There is a nipping in the air, not only the shift from habagat to cooler amihan, but more so by the exciting atmosphere of an approaching Christmas. It’s five weeks away but Christmas is not a day, it is a season. And the season has started.
It helps that the latest economic statistics were an improvement from their previous levels. I am talking about easing inflation (it’s still objectionable) and a higher growth rate. These are by no means salvific to a scary environment of poor getting poorer and the hungry getting hungrier but it’s better than more bad news. Wherever we are in the political spectrum, we must not only wish for better times but work for them in our own individual capacities. Partisanship must not make our people suffer even more.

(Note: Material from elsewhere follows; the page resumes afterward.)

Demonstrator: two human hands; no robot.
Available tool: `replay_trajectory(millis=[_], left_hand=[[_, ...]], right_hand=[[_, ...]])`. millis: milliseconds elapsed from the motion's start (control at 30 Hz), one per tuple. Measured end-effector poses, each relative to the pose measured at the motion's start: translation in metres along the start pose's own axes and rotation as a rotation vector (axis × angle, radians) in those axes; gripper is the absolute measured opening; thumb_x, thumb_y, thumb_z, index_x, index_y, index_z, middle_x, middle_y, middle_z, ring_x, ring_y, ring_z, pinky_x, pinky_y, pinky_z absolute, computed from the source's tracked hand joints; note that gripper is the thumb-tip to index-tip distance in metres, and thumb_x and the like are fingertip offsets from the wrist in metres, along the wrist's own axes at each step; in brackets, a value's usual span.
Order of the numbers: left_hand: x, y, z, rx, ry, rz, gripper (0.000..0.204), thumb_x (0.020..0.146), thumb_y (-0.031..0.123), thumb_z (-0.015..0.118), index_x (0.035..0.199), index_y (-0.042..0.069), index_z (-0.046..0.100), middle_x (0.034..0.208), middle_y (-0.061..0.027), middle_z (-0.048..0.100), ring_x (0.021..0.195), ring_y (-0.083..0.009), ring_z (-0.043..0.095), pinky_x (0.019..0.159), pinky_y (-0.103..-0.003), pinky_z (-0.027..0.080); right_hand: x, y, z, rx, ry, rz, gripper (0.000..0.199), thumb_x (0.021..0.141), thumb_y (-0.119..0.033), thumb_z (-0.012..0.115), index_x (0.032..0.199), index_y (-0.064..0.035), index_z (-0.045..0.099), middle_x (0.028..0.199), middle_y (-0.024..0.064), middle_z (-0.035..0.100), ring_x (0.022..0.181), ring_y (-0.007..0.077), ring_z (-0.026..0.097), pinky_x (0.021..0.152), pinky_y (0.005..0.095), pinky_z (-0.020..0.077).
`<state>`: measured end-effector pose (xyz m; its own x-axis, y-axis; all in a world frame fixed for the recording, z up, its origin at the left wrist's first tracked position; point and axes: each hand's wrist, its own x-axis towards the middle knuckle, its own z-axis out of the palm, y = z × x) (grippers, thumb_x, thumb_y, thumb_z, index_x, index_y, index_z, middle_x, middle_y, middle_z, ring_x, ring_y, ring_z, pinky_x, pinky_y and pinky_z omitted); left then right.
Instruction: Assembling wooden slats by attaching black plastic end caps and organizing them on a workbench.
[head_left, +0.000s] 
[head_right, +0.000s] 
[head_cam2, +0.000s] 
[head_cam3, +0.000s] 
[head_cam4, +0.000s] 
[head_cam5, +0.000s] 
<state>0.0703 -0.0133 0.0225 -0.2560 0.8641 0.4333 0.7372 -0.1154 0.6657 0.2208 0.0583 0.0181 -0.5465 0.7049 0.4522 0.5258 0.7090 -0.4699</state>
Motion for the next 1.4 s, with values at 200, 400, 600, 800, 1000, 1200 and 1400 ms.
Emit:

The Maharlika Investment Fund (MIF) was launched, then aborted, and now being rearranged through altered implementing rules and regulations IRR). If it was suspect before, it will be more suspect now. The president, however, must feel that he is popular and trusted more than his objectors. The new IRR allowed him to appoint the head of the MIF although he seems to lack the appropriate financial background and credentials. Good luck to the people whose money will be handled, or mishandled.
The confidential fund issue, however, is temporarily paused with the VP and concurrent DepEd Secretary deciding not to pursue her request for them. It has been a tumultuous controversy that is best put to rest. Better still, a Constitutional framework should be put in place to stop all confidential fund allocations that cannot be examined and prosecuted when abused. The Office of the President, in fact, should be the prime example of judicious use and justifiable amounts.
Another controversy that may need to lighten up a little is the intramurals of the UNITEAM. The collaboration of the Marcoses and Dutertes is now challenged by the superegos involved and their unbridled ambitions. In fact, it may have reached a point of no return with only Christmas, and Imee Marcos, delaying the final cut. Good for the country – who knows? But definitely good for a political environment with little opposition to witness the fracturing of old collaborators. Leila de Lima must surely like what’s happening.
This is now the time for the much anticipated 13th month pay, or 14th and 15th for the more fortunate whose companies did extra well. But even the daily wage earners, the below-the-poverty-line members, they, too, are preparing for that special day, or that one special meal with their families. Nobody wants to miss out on participating in this awesome fiesta called Christmas. Let us try to look for families that have great difficulty and help them enjoy the event like us.
As we look forward towards this buoyant spirit of Christmas, I hope it will not be mostly a routine celebration of tradition. Or worse, an exercise in escapism from the harsh reality of life. We have to find real joy, a real basis for hope, too. We need to rest our weary souls and find revival in the power of family, of togetherness.
It must be the season that pushes me to deliberately look for the seeds of hope from which we can build a brighter tomorrow. And because I am looking, I found some. Invited by a friend who has dedicated time and resources to healing the soil from decades of chemical use, I joined a meeting where he and his partners proudly showed us how bamboo is the center of their exciting universe. Bamboo and its technical and commercial uses are not new at all. Almost 40 years ago, I visited a bamboo farm in Rizal with the sitting president at that time and was amazed at the possibilities.
Too bad, though, and quite typical when something of great national benefit is concerned, that Filipinos, led by the government, cannot really agree on how best to make plans turn into reality. It is like rice, a national staple with such a huge impact on the daily lives of Filipinos. We have had IRRI here teaching everybody, and everybody from other countries learned well – except us. I thought bamboo had gone the same way, and it did.
I was shocked to learn that something new and good is happening. I know the efforts to raise bamboo to becoming a central figure in construction, design, food, medicine, and carbon sequestration have never stopped. I know a few individuals who have been there forever and are still fighting a difficult battle. But until the recent meeting I was invited to, I saw no hope on a national level. Now, it turns out that I got an early Christmas gift, courtesy of native bamboo, nationalistic Filipino advocacy, a combination of foreign and local technology, and most importantly, poor communities in rural areas are part of the development.
The main difference is that I was not shown a plan, I was not drawn to a discussion or the endless clash of egos. Instead, I was told of an ongoing project, the first of its kind, innovative yet sensitive to people, the environment as much as to the economy. I now know that marginalized communities in Bukidnon and North Cotabato are planting, even already harvesting from standing bamboos, earning very well, while the project owners are actively looking for more areas, more community partners, more investors (most foreign because the capital requirements are substantial).
At my age and my experience, I know nothing just succeeds overnight. This one will not, either. But the ongoing bamboo initiative I was introduced to is the next best thing because it is actually operating, not just dreaming. It is only a matter of scale, a matter of time, because the world already has the demand and we have the pioneers to make this successful.
Time to go out and look for more good news for our people. It is Christmas and I am going to enjoy it.